このように、仮にあなたが都市ガスを使っていたとしても、一歩外に出ればプロパンガスを使っている場所は、意外にたくさんあります。
そのため、プロパンガスによる事故と無関係の人はいないことを理解しておく必要があるでしょう。
最後に
前回の記事で、プロパンガスは「液化石油ガス法」により、基本的に「災害防止」や「適正な取引き」がなされていることを紹介しました。
ただ、これはあくまでも「基本的」にです。
実は、2018年にも法令違反を伴う事故が 10 件発生しています。
-容器交換時等供給設備点検又は定期消費設備調査が適切に実施されていなかったもの
-緊急時連絡に対して、対応者不在により対応が遅れたもの
-容器交換時やメーター設置時の施工が不完全であったもの
-給湯器設置施工後の漏えい検査が適切に実施されていなかったもの
-未使用ガス栓の設置が適切な方法により実施されていなかったもの
-末端ガス栓と燃焼器の間の管が使用条件に適合していなかったもの
-バルク貯槽への充てん作業が適切に実施されていなかったもの
いまだに、こういった法令違反が行われているため、信用できる(技術力のある)事業者を選択する必要があることは、いうまでもありません。

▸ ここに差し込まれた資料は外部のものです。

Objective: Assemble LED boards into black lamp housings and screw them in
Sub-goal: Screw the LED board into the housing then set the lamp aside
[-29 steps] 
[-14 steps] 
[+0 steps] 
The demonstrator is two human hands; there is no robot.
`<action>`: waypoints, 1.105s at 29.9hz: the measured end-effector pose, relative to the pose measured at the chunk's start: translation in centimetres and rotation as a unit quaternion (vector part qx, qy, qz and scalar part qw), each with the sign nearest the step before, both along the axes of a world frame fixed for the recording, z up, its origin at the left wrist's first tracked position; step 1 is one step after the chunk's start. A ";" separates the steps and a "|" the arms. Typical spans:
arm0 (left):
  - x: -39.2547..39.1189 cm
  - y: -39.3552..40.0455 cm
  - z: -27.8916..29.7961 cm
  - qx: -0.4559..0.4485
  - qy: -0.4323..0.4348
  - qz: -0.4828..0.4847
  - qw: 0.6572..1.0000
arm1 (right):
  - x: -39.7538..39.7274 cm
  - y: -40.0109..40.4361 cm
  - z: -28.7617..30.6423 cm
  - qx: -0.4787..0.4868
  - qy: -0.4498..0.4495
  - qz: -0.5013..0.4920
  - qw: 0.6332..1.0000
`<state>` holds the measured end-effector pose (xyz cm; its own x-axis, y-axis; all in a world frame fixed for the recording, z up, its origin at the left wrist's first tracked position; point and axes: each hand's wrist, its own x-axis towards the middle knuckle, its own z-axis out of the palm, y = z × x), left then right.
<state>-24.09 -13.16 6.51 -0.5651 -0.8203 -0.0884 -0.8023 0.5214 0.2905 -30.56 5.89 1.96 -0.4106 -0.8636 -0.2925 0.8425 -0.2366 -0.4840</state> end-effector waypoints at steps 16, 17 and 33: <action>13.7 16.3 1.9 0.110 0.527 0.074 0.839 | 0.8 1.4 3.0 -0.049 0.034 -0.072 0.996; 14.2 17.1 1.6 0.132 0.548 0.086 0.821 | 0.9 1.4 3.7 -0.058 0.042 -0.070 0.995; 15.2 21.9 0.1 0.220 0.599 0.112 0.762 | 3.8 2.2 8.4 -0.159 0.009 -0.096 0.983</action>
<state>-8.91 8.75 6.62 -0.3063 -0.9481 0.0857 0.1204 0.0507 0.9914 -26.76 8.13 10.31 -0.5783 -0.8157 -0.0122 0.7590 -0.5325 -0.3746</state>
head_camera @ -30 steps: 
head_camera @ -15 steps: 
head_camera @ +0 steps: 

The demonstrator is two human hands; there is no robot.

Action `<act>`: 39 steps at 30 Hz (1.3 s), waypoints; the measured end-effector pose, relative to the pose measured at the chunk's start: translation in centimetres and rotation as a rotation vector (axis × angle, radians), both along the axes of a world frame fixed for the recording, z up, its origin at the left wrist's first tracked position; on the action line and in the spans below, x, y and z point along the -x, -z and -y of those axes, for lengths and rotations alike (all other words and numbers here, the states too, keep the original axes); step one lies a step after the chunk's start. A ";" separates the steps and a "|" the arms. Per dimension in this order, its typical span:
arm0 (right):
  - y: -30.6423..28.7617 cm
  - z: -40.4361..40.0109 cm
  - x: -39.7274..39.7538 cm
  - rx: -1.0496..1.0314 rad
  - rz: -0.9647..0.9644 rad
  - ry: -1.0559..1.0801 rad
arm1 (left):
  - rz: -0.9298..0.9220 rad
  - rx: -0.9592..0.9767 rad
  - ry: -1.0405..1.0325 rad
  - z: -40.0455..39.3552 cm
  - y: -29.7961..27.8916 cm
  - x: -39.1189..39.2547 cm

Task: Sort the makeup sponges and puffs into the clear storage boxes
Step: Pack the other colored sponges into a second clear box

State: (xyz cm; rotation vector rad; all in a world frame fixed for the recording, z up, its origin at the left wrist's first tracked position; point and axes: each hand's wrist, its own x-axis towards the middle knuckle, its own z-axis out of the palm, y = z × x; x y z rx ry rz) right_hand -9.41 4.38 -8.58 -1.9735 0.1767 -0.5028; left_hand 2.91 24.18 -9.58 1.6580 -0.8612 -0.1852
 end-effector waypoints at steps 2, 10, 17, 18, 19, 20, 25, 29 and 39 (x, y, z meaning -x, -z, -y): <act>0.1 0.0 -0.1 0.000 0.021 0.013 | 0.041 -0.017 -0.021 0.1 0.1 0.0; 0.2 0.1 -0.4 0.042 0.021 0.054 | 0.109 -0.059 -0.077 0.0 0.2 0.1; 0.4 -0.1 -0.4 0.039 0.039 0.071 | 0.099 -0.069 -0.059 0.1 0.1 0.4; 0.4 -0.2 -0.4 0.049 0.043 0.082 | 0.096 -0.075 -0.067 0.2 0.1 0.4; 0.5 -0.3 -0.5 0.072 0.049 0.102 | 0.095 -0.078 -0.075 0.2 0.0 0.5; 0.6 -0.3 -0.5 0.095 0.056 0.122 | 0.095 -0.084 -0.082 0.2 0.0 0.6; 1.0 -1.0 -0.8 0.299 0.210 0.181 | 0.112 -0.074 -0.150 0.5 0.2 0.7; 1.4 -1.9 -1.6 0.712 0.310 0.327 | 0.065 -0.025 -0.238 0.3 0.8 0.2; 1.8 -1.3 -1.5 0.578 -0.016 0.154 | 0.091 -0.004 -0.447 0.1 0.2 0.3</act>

私は何度か引っ越していますが、プロパンガスを使うのは今回が初めてです。
はじめは、「都市ガス用のコンロは使えない!」とのことで、プロパンガス用のコンロを購入するところからでした。
*私の場合は、そこまでガス代が上がったとは思いませんが他の場所は分かりません。
これまで、私にとってもプロパンガスは人ごとでしかありませんでしたが、実は全ての人にとって無関係ではありません。
あなたが外食をするときや、いつもの帰り道など、どこかでプロパンガスは使われています。
もちろん安全性は向上しており、基本的には命に関わるような出来事に遭遇することもないでしょう。
ただ、あなたが引っ越したオシャレなマンションではプロパンガスが使われていて、毎月のガス料金に驚くことになるかもしれません。
そして、2018年に発生した法令違反を伴う事故の 40%は、LPガス販売事業者等が原因者に含まれる事故でした。
くれぐれも、ガス回りは信頼できる事業者に依頼するようにして下さいね。そして、賃貸契約をするときは、契約内容をしっかり確認しないと後悔することになるかもしれません。